How would you do that in this design? It would be an extremely difficult and expensive operation.

You don't do any analysis now, but that can change. Right now the only option your clients would have is to have the interface parse it out so they could import it into their own systems for analysis. Or force the front-end developers to compensate for this design.

Your company may be better served with one "Systems" table, rather than thousands of system_xxxx tables. It sounds like they needed to support systems with varying counts of sensors, and didn't understand the correct way to do that (Or, they decided to go with the poor man's partitioned table, but the amount of maintenance that would require on a per-customer basis would make that unlikely)

Some important questions:

Are there system "types"?

For example, type 1 has sensors A, B, and C, while type 2 has those AND sensors D, E, and F.

Type 3 has sensors X,Y and Z.

x number of systems are type 1, y number of systems are type 2, etc.

How many different types of sensors do you have for all systems? Is every sensor unique?

Can a single system have more than one sensor of the same type?(are there "types" of sensors?) Do some sensors have more than one datapoint?

Do the datatypes the sensors store vary? (Some floating point values, some tinyints, etc.)

Is that epoch timestamp necessary? Or can it be replaced with a smalldatetime? (accurate to 1 minute, 4 bytes of storage)

In the current format, is it actually "DataItem1, DataItem2", or were you simply filling in the blanks for more specific datapoints?
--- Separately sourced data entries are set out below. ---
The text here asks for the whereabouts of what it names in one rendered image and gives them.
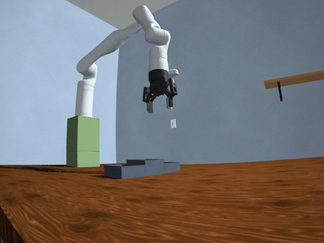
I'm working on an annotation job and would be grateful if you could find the grey rack of labelled bins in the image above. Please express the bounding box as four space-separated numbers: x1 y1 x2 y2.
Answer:
105 159 180 179

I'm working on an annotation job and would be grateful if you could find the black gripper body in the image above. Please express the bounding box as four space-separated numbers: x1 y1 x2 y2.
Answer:
148 69 169 96

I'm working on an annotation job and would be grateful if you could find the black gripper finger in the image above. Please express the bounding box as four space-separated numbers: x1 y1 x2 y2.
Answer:
143 86 157 113
157 78 178 109

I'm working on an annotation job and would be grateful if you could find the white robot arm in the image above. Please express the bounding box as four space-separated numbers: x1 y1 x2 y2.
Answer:
75 5 178 117

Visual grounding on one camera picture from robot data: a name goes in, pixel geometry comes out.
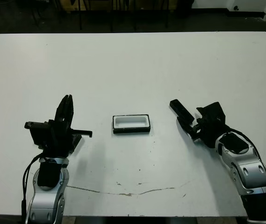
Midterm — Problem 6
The yellow wooden cabinet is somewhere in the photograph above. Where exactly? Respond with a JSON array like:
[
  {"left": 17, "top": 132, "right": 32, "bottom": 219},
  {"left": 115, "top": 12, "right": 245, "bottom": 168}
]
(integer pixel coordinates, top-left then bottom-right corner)
[{"left": 61, "top": 0, "right": 87, "bottom": 11}]

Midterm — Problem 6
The black slim camera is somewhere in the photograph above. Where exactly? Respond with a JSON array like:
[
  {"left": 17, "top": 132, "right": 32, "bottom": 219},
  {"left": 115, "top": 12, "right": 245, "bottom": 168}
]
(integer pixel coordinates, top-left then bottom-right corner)
[{"left": 169, "top": 99, "right": 195, "bottom": 124}]

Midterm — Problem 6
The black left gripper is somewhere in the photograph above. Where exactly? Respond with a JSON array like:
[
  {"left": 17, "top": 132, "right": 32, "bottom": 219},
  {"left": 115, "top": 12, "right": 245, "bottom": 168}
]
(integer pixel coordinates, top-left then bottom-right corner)
[{"left": 43, "top": 94, "right": 93, "bottom": 156}]

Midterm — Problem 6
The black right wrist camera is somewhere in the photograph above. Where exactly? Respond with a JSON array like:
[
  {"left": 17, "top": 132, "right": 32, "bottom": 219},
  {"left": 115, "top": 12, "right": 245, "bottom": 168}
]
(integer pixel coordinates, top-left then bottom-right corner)
[{"left": 197, "top": 102, "right": 226, "bottom": 124}]

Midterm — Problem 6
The black metal furniture leg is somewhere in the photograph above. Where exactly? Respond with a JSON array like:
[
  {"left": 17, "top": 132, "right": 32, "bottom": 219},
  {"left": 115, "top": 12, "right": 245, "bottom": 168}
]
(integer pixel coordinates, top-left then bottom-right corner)
[{"left": 78, "top": 0, "right": 83, "bottom": 30}]

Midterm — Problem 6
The black box with white insert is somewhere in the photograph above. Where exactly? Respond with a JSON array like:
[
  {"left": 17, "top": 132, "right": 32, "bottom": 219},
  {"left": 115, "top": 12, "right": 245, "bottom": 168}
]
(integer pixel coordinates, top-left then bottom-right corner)
[{"left": 111, "top": 113, "right": 151, "bottom": 135}]

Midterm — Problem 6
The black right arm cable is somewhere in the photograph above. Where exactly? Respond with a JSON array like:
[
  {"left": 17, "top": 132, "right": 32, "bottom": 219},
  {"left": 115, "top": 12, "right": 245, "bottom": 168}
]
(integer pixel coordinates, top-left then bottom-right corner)
[{"left": 225, "top": 127, "right": 263, "bottom": 161}]

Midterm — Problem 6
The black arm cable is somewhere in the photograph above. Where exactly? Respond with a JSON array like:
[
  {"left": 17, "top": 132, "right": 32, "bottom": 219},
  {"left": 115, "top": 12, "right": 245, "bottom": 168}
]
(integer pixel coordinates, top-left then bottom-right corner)
[
  {"left": 225, "top": 127, "right": 263, "bottom": 161},
  {"left": 20, "top": 154, "right": 45, "bottom": 217}
]

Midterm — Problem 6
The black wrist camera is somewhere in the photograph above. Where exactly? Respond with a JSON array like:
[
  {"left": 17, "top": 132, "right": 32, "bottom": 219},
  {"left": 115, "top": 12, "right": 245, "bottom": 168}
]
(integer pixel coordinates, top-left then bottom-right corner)
[
  {"left": 197, "top": 102, "right": 226, "bottom": 124},
  {"left": 24, "top": 121, "right": 54, "bottom": 150}
]

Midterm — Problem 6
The black box lid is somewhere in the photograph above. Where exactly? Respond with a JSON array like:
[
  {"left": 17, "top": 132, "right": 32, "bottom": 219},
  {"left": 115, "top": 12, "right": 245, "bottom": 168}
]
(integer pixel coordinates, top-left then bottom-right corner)
[{"left": 72, "top": 134, "right": 82, "bottom": 154}]

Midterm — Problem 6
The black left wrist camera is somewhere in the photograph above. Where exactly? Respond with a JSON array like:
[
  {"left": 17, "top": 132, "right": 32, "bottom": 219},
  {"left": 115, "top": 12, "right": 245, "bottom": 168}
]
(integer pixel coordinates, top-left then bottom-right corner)
[{"left": 24, "top": 121, "right": 54, "bottom": 150}]

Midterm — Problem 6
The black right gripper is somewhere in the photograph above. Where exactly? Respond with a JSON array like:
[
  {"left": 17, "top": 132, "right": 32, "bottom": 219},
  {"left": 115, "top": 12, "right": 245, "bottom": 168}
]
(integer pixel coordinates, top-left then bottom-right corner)
[{"left": 176, "top": 113, "right": 229, "bottom": 149}]

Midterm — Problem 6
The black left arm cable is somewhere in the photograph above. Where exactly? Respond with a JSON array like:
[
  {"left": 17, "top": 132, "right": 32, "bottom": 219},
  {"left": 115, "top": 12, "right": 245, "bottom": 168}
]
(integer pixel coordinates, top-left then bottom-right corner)
[{"left": 20, "top": 154, "right": 45, "bottom": 217}]

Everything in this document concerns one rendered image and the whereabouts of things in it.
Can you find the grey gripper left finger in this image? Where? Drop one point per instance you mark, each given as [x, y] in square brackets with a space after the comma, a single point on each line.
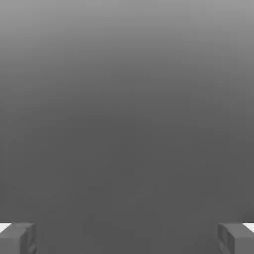
[13, 239]

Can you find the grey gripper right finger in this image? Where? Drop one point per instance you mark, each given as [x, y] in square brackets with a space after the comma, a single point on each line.
[238, 240]

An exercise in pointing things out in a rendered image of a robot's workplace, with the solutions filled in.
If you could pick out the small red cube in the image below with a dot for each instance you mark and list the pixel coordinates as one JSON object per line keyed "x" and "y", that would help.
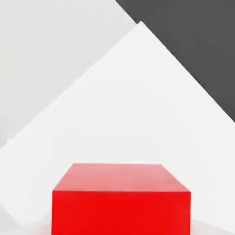
{"x": 121, "y": 205}

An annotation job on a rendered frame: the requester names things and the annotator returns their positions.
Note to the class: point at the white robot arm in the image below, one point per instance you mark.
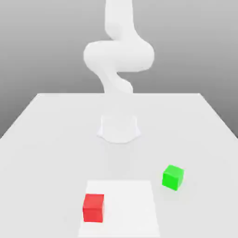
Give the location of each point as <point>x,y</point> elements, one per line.
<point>119,55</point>

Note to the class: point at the small green cube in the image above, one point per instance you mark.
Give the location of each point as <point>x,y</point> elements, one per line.
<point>172,178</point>

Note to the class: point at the small red cube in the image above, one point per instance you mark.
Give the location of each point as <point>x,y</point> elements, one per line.
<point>93,208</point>

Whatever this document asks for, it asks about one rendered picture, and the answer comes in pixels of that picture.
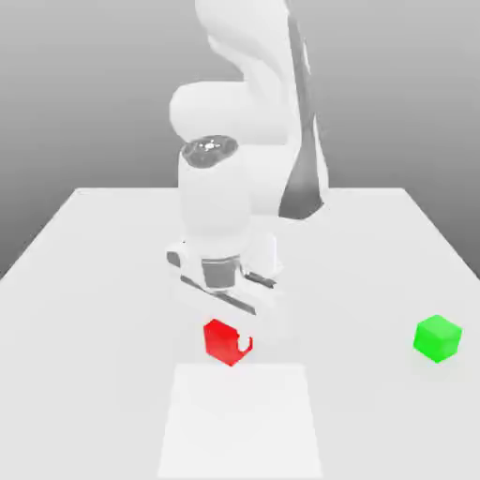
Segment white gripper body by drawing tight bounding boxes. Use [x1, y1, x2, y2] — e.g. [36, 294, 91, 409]
[172, 274, 281, 326]

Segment small red cube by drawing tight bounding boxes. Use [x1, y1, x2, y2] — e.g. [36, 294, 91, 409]
[202, 318, 254, 368]

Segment small green cube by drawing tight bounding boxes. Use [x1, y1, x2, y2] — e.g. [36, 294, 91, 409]
[412, 314, 464, 365]

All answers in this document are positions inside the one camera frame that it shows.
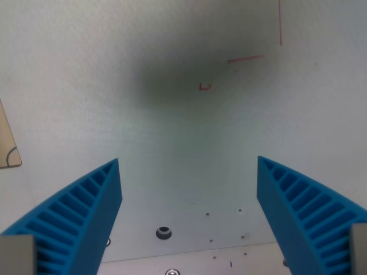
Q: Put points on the light wooden board with arc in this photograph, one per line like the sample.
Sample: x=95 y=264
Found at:
x=7 y=143

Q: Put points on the silver bolt head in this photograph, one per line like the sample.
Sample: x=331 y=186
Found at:
x=171 y=271
x=108 y=242

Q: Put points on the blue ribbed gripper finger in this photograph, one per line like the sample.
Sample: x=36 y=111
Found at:
x=289 y=212
x=86 y=212

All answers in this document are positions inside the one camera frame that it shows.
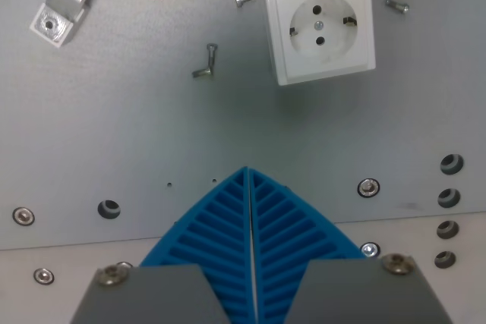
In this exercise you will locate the white wall power socket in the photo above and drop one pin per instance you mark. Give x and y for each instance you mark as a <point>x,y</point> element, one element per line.
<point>319,26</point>

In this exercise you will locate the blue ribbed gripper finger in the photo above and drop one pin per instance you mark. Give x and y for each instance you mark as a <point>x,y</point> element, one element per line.
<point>288,233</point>
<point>212,225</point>

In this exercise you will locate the plate bolt with washer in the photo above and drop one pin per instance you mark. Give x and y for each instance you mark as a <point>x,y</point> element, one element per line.
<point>43,275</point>
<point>23,216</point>
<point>124,264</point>
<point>368,187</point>
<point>371,249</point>

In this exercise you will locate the aluminium stepped bracket block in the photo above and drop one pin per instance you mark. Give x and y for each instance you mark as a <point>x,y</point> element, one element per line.
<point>60,3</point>

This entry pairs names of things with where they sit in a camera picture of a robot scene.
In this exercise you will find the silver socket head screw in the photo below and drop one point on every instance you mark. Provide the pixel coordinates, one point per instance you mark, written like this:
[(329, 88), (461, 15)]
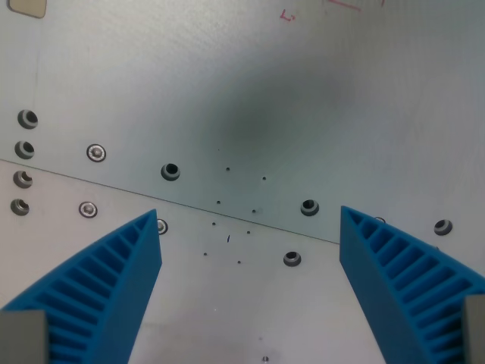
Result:
[(96, 152), (380, 219), (163, 226), (88, 209)]

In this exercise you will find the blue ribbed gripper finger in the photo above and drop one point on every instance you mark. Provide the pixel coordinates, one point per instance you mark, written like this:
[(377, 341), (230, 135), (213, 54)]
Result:
[(382, 280), (113, 280)]

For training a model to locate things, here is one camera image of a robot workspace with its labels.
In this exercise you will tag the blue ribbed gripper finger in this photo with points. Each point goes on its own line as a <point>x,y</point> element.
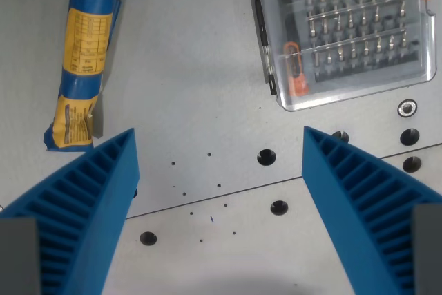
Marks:
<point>89,205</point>
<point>352,205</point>

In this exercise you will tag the clear screwdriver bit set case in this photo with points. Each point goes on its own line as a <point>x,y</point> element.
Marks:
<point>342,32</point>

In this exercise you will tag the silver hex socket bolt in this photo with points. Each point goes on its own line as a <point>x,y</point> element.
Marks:
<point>407,108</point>

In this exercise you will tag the rolled blue bag yellow label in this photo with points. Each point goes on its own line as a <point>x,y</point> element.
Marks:
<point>83,63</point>

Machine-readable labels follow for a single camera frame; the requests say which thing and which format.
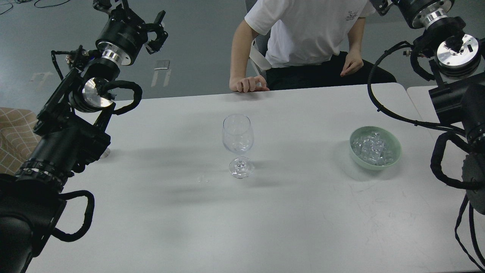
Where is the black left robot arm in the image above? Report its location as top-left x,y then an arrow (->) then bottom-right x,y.
0,0 -> 168,273

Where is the green bowl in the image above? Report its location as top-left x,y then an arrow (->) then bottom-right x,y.
348,126 -> 402,171

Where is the steel double jigger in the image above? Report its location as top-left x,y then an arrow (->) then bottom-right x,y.
100,147 -> 111,159

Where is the pile of ice cubes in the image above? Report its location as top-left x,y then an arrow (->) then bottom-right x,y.
350,131 -> 396,166

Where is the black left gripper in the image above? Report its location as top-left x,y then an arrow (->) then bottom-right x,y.
92,0 -> 168,66

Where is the beige checkered chair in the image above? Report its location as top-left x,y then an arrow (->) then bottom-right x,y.
0,107 -> 40,175

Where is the person in white shirt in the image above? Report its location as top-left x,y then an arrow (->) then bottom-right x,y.
229,0 -> 396,90

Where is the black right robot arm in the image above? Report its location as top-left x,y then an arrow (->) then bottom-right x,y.
367,0 -> 485,272

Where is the person's right hand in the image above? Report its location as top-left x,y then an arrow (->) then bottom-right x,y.
229,75 -> 270,93

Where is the clear wine glass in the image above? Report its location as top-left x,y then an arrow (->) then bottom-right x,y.
222,114 -> 254,179

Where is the person's left hand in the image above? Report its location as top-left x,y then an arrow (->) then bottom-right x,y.
340,50 -> 364,77

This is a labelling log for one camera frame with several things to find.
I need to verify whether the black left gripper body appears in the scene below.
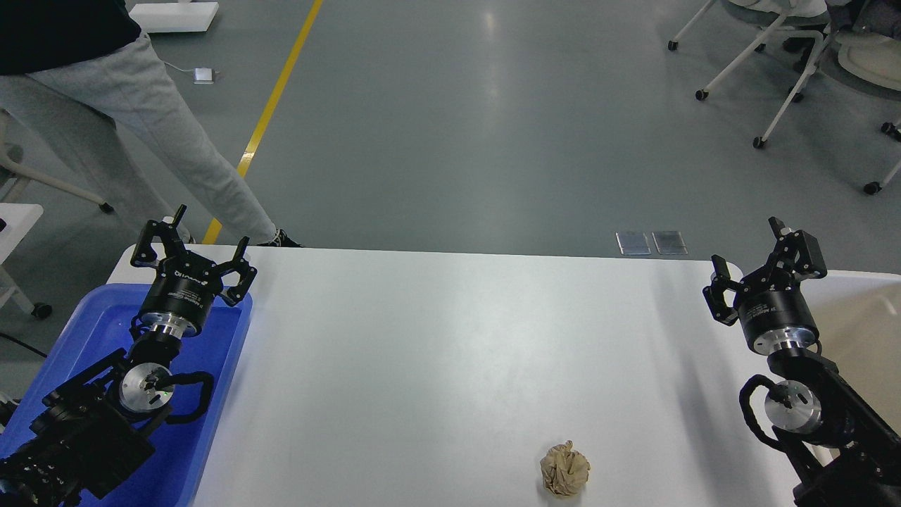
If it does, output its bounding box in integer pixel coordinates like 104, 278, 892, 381
137, 256, 223, 336

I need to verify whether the brown paper ball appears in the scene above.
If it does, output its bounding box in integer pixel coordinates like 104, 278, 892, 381
538, 440, 591, 497

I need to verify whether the white box on floor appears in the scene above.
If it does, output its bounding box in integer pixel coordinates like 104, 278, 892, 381
129, 1, 220, 33

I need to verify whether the white chair at left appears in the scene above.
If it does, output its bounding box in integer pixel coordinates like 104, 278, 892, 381
1, 109, 115, 214

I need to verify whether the blue plastic bin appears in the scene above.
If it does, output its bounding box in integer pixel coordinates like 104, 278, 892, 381
0, 283, 253, 507

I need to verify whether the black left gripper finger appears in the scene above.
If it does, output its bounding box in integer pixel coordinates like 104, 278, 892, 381
131, 205, 190, 270
212, 237, 258, 308

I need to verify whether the right metal floor plate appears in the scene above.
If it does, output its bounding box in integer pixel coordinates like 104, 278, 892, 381
651, 230, 688, 256

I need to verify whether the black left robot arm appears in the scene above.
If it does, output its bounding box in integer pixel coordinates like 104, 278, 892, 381
2, 206, 258, 506

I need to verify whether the small white power adapter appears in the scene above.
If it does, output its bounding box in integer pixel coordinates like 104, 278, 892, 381
192, 68, 215, 85

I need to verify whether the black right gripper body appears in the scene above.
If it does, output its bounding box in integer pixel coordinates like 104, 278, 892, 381
734, 274, 820, 354

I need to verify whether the left metal floor plate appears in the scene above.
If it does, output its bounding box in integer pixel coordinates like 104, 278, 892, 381
615, 231, 651, 256

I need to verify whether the person in grey trousers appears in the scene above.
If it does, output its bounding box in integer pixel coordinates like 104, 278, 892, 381
1, 1, 296, 247

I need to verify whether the white plastic bin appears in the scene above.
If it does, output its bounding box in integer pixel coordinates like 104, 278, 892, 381
802, 270, 900, 430

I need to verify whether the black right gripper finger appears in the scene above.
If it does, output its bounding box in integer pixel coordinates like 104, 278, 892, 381
756, 216, 828, 280
702, 256, 748, 325

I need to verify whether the white rolling office chair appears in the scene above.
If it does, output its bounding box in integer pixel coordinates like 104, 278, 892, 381
667, 1, 833, 150

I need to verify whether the metal floor plate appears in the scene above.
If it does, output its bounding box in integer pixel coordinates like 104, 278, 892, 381
651, 230, 688, 256
615, 231, 651, 256

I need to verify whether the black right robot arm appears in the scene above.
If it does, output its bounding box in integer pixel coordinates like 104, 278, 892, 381
702, 216, 900, 506

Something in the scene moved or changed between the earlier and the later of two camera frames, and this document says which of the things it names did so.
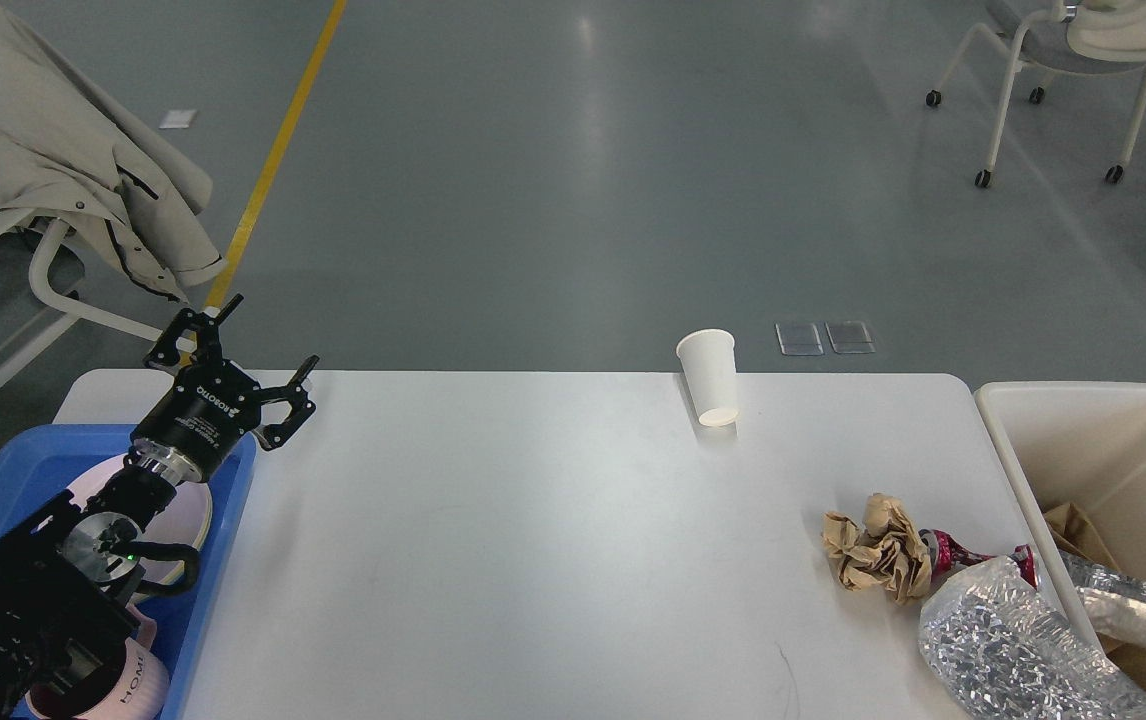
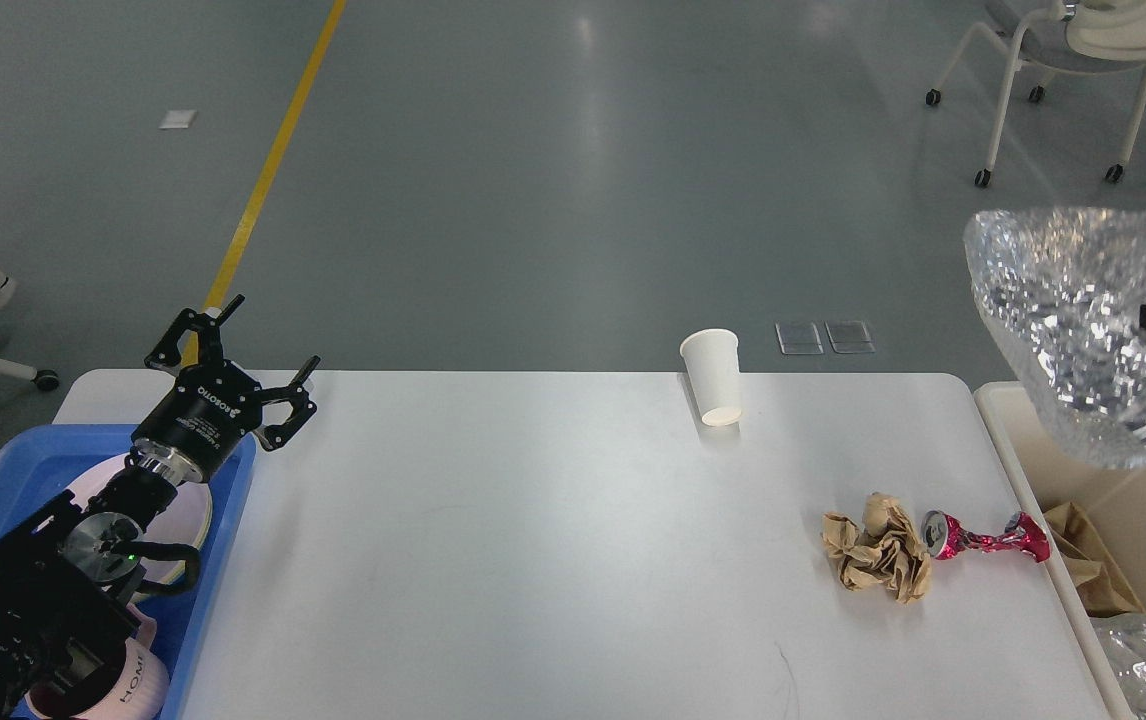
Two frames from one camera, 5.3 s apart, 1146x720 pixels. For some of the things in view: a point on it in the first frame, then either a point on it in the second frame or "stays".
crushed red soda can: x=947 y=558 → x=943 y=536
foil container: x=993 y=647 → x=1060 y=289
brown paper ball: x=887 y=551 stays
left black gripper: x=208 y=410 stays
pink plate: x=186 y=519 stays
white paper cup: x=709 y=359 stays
I would think a more normalized design would make things more flexible for you. Row count is not the only metric to consider when looking into how well it would perform. In most cases a more normalized approach would use less storage and/or perform better. (3NF is considered to be the minimum that a database should adhere to in most cases)

Also, storage is cheap nowadays. A 7.5GB database is still quite small. Twice that is still small. The additional storage overhead of having the database be 50% "row headers" is offset by the fact that having that data there improves performance and flexibility by much more than that. That's not to say the current design can't be improved, because it most certainly can.